◆ About this exercise: Using the data that follows, return exactly the lines from the one that contains "Q: Report the pixel coordinates of points on the blue" through the one that contains "Q: Report the pixel coordinates of points on the pink", ends included.

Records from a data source
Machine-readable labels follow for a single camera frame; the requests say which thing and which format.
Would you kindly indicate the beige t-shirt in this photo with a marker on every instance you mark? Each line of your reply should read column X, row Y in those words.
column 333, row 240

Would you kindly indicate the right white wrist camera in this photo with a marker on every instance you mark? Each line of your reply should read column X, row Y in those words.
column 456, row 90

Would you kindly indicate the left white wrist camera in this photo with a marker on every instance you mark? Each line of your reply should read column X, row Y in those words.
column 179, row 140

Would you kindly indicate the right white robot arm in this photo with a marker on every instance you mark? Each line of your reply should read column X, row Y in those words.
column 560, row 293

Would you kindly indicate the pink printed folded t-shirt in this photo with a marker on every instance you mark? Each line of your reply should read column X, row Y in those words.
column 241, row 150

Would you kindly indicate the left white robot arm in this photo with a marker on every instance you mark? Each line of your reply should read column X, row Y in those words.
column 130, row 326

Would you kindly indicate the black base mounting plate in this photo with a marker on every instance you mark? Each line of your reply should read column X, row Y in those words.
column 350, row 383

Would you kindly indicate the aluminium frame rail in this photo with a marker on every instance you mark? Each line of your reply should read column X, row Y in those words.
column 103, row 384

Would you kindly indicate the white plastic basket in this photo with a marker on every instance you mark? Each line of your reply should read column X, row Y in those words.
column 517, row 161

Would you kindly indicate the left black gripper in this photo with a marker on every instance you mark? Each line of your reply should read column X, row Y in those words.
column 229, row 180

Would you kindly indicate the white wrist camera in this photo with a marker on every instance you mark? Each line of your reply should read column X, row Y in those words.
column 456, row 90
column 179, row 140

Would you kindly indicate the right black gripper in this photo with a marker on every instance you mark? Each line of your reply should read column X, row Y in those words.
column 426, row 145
...
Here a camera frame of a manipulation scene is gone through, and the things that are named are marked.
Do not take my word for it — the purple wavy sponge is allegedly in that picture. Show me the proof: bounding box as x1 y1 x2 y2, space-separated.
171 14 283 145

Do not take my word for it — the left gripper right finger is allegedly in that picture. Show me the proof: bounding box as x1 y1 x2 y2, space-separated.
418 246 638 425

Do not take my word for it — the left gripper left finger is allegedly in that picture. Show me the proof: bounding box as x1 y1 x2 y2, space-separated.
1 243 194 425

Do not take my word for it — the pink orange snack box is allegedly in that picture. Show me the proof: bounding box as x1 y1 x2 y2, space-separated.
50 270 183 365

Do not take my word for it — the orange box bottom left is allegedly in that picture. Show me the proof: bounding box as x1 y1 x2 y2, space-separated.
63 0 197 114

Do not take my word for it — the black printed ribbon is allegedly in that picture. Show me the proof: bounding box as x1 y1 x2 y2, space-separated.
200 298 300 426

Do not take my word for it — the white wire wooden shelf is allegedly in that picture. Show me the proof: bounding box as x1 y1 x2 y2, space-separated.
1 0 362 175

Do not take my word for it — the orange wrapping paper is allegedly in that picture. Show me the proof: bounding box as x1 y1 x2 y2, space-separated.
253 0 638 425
---
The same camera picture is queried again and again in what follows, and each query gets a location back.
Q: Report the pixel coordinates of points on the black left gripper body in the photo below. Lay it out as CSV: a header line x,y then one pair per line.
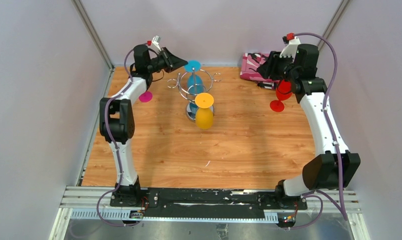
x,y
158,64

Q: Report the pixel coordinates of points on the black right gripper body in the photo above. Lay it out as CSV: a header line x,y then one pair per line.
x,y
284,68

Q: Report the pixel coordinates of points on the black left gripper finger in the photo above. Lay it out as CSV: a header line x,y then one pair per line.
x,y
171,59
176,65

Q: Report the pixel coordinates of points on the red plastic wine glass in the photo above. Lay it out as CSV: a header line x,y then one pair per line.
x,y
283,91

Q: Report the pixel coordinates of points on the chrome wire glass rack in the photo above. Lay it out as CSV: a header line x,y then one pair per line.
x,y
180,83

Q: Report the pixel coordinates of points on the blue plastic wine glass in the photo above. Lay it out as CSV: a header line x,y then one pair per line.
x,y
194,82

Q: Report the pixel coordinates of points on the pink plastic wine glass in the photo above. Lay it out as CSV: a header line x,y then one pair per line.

◆ Result of the task:
Q: Report the pixel coordinates of points on the blue plastic wine glass in the photo above. Lay it out as CSV: a header line x,y then one pair per line.
x,y
194,82

Q: Report the pixel coordinates of points on the pink plastic wine glass in the photo above. Lay it out as CSV: a header line x,y then one pair per line.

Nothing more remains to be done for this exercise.